▸ Work task:
Transcribe exactly the line that contains "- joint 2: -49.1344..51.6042" and every line below it in the listing, through the last, and no other lines.

━━━━━ Data excerpt ━━━━━

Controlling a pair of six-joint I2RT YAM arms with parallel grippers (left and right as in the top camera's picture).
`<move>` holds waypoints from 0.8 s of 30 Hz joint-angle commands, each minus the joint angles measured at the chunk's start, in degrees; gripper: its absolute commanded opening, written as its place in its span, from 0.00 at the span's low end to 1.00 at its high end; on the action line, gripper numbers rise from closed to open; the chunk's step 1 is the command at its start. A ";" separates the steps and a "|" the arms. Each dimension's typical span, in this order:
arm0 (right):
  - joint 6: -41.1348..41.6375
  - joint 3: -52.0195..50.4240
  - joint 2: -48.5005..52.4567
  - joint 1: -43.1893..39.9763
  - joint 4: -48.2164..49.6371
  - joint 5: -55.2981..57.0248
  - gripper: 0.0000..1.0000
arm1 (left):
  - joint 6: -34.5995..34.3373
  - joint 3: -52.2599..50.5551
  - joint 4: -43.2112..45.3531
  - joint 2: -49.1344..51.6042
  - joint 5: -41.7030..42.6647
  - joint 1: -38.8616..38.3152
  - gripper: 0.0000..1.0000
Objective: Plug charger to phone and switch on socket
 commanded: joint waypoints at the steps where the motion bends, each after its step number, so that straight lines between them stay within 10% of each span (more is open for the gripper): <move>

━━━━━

▸ Written answer:
  - joint 2: -49.1344..51.6042
  - joint 5: -41.7030..42.6647
  - joint 1: -38.8616..38.3152
  - gripper: 0.0000..1.0000
Objective: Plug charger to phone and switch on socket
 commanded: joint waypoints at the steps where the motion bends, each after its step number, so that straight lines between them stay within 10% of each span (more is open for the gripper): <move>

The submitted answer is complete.